> _ASSIGNED TASK_: Search each line below for the word "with" and list those that contain it.

Stored data:
[Start of section]

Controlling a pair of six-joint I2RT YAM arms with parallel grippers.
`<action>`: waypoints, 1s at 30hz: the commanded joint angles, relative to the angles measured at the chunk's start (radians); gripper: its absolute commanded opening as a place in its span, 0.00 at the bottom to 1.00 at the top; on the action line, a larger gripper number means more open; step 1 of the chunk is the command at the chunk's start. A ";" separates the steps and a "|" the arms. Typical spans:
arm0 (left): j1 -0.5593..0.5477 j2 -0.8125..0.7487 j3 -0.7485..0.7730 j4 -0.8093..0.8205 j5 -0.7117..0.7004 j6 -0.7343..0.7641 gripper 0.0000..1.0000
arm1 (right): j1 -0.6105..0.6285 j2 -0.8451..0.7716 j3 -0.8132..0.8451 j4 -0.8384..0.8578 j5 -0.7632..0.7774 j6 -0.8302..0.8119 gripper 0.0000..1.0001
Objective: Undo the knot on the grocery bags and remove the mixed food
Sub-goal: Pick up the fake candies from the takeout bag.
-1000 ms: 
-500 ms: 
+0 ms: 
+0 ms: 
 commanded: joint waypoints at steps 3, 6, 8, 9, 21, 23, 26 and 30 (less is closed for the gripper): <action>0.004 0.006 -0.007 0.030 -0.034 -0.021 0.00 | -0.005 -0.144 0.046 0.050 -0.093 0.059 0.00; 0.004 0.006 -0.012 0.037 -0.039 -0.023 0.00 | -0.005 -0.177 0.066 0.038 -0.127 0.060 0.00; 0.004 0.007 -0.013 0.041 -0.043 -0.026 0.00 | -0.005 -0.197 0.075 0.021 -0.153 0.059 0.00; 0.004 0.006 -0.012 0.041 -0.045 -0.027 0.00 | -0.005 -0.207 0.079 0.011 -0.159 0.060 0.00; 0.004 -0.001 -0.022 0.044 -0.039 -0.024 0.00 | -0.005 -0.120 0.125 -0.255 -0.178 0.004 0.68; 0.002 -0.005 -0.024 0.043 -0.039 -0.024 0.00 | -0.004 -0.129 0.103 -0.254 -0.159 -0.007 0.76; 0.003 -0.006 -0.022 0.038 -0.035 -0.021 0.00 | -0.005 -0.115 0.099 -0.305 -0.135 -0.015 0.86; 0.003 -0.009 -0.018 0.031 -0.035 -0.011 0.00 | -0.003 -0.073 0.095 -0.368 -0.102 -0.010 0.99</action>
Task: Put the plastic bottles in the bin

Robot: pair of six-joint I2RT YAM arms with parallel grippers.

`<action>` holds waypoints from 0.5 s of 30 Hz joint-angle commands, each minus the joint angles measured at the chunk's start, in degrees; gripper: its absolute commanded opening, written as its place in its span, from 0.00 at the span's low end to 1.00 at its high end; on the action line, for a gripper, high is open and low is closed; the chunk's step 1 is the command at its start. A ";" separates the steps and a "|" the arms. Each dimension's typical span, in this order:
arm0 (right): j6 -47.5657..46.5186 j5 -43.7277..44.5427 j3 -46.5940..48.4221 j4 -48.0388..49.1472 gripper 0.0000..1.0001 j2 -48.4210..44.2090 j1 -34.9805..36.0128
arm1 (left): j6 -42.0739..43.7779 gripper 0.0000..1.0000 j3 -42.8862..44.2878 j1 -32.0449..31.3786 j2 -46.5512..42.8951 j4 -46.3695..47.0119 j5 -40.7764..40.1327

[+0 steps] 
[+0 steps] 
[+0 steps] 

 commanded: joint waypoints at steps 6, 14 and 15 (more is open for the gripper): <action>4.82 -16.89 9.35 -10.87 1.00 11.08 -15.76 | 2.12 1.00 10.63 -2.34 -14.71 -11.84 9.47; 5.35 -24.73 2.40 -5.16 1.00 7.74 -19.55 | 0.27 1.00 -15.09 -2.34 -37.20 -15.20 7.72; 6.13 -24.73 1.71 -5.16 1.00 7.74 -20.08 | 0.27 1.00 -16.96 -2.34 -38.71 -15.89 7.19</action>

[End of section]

> _THE ANSWER_:
Controlling a pair of six-joint I2RT YAM arms with parallel grippers.
Robot: pair of six-joint I2RT YAM arms with parallel grippers.

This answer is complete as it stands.